- [EXERCISE DIRECTIONS] The line that contains "(341, 173) red-brown beam: 41, -36, 12" and all lines following it to the end of the data below: set these down exactly, and nothing besides.

::: PROVIDED MATERIAL :::

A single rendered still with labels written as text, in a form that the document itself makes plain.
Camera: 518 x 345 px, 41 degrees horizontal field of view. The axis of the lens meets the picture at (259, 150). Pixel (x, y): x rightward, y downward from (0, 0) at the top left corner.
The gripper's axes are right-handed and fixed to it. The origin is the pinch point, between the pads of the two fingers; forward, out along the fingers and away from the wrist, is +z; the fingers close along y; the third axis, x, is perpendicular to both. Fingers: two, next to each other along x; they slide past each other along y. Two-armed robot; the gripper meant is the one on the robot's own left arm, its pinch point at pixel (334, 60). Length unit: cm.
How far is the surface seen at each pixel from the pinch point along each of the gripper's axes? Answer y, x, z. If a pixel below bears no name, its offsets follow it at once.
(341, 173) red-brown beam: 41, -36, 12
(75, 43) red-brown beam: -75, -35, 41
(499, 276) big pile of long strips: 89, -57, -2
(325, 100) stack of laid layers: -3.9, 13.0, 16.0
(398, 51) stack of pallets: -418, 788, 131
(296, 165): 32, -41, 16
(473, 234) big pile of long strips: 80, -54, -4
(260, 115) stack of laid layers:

:::

- [OUTPUT BELOW]
(341, 173) red-brown beam: 41, -36, 12
(75, 43) red-brown beam: -75, -35, 41
(499, 276) big pile of long strips: 89, -57, -2
(325, 100) stack of laid layers: -3.9, 13.0, 16.0
(398, 51) stack of pallets: -418, 788, 131
(296, 165): 32, -41, 16
(473, 234) big pile of long strips: 80, -54, -4
(260, 115) stack of laid layers:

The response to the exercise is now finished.